What’s the motivation behind the 4KB buffer in IO.copy? I guess it’s a trade-off between memory and number of syscalls/cpu usage, but might 4KB be a little too restrictive for modern systems? I don’t know if crystal is used much in embedded systems? A larger buffer (up to 128KB) performs up to 5 times better:
require "benchmark"
SIZES = { 4096, 8196, 16384, 131072, 262144 }
class IO
{% for n in SIZES %}
def self.copy_{{n}}(src, dst, limit : Int) : UInt64
raise ArgumentError.new("Negative limit") if limit < 0
limit = limit.to_u64
buffer = uninitialized UInt8[{{n}}]
remaining = limit
while (len = src.read(buffer.to_slice[0, Math.min(buffer.size, Math.max(remaining, 0))])) > 0
dst.write buffer.to_slice[0, len]
remaining -= len
end
limit - remaining
end
{% end %}
end
File.open("/dev/zero") do |zero|
File.open("/dev/null", "w") do |null|
Benchmark.ips do |x|
{% for n in SIZES %}
x.report("copy 1GB with {{n}}B buffer") do
IO.copy_{{n}}(zero, null, 1_048_576)
end
{% end %}
end
end
end
No motivation at all. 4KB is a typical number for a stack buffer. Feel free to open a PR in GitHub.
That said, the larger a stack buffer, the longer it takes LLVM to compile the program. However, I tried it with 128KB (I guess that’s 131072?) and it made no difference, so maybe that number isn’t that big for LLVM or they fixed something…
we can change the default to 8192 to align things.
I would like to have a way for people to tweak the default buffer size affecting IO.copy and IO::Buffered. Maybe a macro that could offer an api IO.set_default_buffer_size 262144
Since it is in the prelude and it needs to be a constant to use it as an argument for StaticArray it’s a bit trickier. But might be doable. As long as the API to change the default buffer size is nice, I’m satisfied.
Allow defining specific copy definitions for different buffer sizes
I was thinking of something like this:
module IO
macro def_copy(buffer_size)
def self.copy_{{buffer_size))(src, dst)
# ...
end
end
end
IO.def_copy 8192
IO.copy_8192(src, dst)
IO.set_default_buffer_size
The one Brian mentioned, which I think is nice. However, since this is a global thing maybe a shard wants to do it one way, maybe your code wants a different size, who wins? Load order, which is not intuitive.
Allow configuring the default IO.copy buffer size with environment var at compile time
That way there’s only one place you can tweak this setting. And you can configure it with an env var at compile time.
The cons for using an env var is that I don’t want to abuse of that feature solve this kind of thing.
The other day we’ve been having some ideas with waj about how we could inject configuration values like this and others.
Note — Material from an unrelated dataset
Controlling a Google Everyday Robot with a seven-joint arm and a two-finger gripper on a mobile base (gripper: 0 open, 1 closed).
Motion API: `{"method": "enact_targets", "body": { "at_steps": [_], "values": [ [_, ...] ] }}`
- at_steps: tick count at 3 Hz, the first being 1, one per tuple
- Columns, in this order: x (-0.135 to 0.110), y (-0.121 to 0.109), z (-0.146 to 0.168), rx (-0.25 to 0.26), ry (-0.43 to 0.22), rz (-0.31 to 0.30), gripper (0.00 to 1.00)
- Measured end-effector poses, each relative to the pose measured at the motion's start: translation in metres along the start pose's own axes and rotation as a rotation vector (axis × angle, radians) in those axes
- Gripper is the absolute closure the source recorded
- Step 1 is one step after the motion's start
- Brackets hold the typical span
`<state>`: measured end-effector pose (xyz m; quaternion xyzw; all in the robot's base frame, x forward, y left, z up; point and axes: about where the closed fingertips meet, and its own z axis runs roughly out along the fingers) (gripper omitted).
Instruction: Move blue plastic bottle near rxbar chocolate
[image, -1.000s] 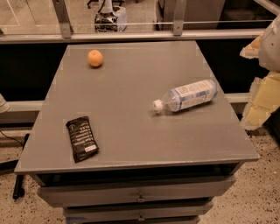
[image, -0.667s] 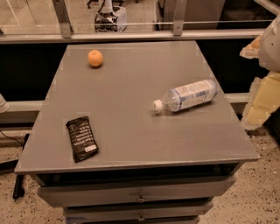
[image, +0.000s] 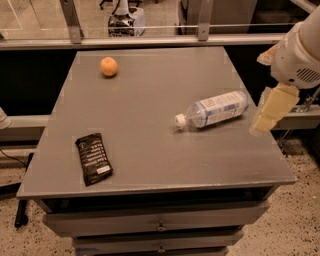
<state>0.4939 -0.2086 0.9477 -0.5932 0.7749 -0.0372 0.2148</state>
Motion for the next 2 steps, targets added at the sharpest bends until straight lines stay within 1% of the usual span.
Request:
{"method": "enact_targets", "body": {
  "at_steps": [1,2],
  "values": [
    [-0.007,-0.025,0.034,0.001,-0.075,0.026,0.00],
    [-0.010,-0.042,0.068,-0.027,-0.131,0.076,0.00]
  ]
}}
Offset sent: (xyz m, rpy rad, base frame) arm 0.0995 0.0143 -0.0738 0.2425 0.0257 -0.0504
But is a story for the future.
If the cons of the load order in the macro is too much, I am happy to settle on the env var solution.
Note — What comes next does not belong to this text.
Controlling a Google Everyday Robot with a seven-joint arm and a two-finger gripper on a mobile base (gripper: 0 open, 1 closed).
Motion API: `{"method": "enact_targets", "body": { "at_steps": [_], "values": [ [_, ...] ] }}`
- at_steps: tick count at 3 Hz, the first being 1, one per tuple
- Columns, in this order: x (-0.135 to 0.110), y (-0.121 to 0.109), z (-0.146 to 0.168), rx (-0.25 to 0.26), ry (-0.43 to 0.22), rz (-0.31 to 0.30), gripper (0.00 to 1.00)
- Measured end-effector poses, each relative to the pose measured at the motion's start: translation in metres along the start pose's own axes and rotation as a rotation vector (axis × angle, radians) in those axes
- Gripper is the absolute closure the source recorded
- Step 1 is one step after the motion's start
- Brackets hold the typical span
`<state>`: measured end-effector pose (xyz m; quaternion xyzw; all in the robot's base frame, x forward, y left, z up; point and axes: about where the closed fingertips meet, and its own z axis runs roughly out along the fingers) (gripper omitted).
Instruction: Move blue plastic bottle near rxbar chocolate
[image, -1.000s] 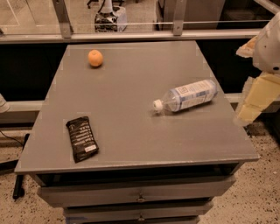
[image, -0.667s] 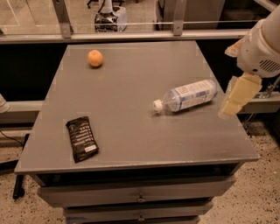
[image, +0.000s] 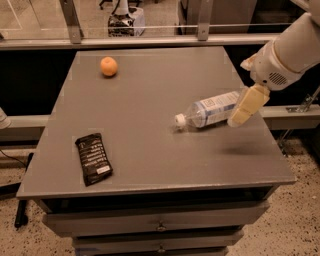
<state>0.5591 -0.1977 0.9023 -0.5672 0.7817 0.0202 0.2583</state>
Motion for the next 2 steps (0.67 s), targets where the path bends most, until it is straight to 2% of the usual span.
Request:
{"method": "enact_targets", "body": {
  "at_steps": [2],
  "values": [
    [-0.006,-0.017,0.056,-0.061,-0.061,0.083,0.00]
  ]
}}
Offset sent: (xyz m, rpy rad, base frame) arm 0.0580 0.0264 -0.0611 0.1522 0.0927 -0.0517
The load order problem is only a problem if the buffer size actually matters (in any way other than execution speed)
Even if some shard sets a certain butter size for any reason, it will still work if the user overrides it with a value earlier in the load order.
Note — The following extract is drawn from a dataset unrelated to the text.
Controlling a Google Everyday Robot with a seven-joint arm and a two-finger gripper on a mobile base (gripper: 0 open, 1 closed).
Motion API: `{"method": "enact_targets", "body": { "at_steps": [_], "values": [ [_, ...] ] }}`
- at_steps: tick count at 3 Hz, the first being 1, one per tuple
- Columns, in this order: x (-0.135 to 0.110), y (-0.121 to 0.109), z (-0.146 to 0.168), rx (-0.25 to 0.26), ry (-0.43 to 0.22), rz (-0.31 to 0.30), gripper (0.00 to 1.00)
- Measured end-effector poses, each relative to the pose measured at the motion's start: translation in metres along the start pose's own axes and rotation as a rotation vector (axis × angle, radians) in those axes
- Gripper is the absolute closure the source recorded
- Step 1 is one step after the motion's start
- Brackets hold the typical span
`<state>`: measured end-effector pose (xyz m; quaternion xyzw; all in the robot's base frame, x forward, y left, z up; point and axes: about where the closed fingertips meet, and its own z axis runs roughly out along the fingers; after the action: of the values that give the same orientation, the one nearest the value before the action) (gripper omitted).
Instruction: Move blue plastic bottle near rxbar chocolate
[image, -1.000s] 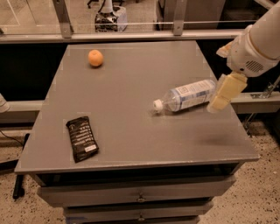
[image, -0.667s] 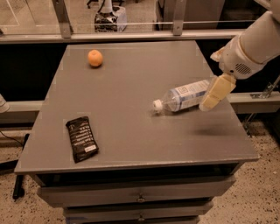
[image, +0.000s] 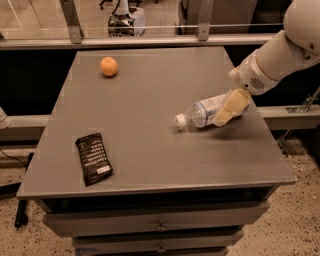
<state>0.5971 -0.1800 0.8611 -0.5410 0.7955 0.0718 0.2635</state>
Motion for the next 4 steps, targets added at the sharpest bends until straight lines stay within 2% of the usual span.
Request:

If that is the case, I would go with a sensible default, overridable in code with a macro as suggested above, but with a check that ensures the first try to set a new value wins.
If a shard sets a value, it gets used, unless the user sets his own value before requiring the shard.
everyone is happy?
Thanks @bcardiff for the link.
Yeha this is much needed. Right now with such a small buffer size standard HTTP operations when reading files and pages abused the CPU because of the constant loops around new buffer allocation and and again and again.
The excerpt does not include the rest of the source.